Main Index Pablo Honey The Bends OK Computer Kid A Amnesiac Hail to the Thief In Rainbows The King of Limbs A Moon Shaped Pool Thom Yorke Jonny Greenwood Ed O'Brien Colin Greenwood Philip Selway Music Video
'Like Spinning Plates' was born out of frustration over an electronic version of 'I Will' from the Kid A sessions, which is not available (yet), but we can get an idea what it might have sounded like. This reconstruction uses the vocals of the Hail to the Thief version of 'I Will' and some instrumental stems from the KID A MNESIA Exhibition:

'I Will' was not going to stay like this, the band was not satisfied with this version. Thom would later dub it "dodgy Kraftwerk". Not knowing what to do with this, someone had the idea to reverse it and played it backwards, which - using our reconstruction - must have sounded something like this:

The reversed backing with its eerie pulse was apprently way more exciting than the ill-fated forward recording, and Thom was also hearing a melody in parts of his reversed vocal of 'I Will', which inspired him to write something he could sing over this recording.

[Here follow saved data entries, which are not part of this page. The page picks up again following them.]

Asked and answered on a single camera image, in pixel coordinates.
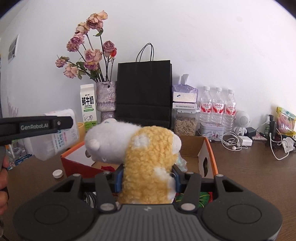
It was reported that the right water bottle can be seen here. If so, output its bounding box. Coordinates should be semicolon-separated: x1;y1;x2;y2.
223;89;236;133

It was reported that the white earphones cable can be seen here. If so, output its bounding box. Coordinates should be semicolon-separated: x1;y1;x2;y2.
219;131;249;152

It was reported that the small white bottle cap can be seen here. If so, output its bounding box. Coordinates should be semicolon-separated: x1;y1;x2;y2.
52;169;63;179

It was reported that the black paper shopping bag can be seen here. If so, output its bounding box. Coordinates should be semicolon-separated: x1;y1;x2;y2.
115;43;172;128

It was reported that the dried pink rose bouquet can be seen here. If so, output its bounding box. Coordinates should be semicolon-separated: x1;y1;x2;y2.
55;11;117;83

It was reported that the white robot figurine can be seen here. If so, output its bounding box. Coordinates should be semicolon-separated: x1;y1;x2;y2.
233;110;250;136

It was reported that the white cable on right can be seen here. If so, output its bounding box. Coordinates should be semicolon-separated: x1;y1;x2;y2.
268;134;296;161

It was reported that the middle water bottle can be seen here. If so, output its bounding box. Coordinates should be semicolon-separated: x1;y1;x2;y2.
212;87;225;124

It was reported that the black power adapter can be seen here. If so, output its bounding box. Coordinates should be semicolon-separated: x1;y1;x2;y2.
245;127;257;138

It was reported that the black braided cable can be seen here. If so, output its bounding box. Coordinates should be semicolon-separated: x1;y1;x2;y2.
83;191;99;209

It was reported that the left water bottle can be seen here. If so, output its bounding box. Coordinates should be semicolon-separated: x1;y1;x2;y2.
200;86;212;122

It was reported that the white flat box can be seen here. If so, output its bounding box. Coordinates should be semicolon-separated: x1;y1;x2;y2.
172;102;198;110

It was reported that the white green milk carton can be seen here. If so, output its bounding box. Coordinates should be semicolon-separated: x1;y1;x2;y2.
80;84;97;132

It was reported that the purple textured vase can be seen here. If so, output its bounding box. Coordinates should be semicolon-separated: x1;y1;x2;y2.
96;81;116;123

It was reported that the clear seed container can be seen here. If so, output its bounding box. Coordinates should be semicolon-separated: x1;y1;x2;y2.
174;109;198;136

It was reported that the white charger adapter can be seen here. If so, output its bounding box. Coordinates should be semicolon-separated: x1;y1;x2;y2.
238;136;253;147

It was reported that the red orange cardboard box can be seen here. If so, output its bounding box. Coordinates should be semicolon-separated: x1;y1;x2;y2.
60;135;219;204

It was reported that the water bottle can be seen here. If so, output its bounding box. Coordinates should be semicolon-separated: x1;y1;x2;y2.
212;87;225;124
200;86;212;122
223;89;236;133

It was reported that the person left hand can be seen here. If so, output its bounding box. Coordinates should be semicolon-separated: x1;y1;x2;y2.
0;156;9;215

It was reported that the white metal tin box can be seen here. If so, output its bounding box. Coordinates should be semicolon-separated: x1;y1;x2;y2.
199;122;225;142

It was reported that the purple tissue pack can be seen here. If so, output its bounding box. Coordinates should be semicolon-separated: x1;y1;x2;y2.
172;74;198;103

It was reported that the yellow snack bag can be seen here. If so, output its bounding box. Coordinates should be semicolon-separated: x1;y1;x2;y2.
276;106;295;137

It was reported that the yellow ceramic mug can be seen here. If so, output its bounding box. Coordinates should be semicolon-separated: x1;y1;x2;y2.
77;123;86;142

He went to his notebooks, pieced a set of lyrics together (perhaps using the "cut up lines pulled out of a top hat" method again), thereby creating a new song, 'Like Spinning Plates'.

However, just singing the new melody and lyrics straight over the pulsing backing track was not good enough. Something different was needed. Perhaps someone had the idea to reflect the fact, that this song came out of turning something backwards, in the singing as well. How about having a backwards vocal track that sounds as if it was sung forwards?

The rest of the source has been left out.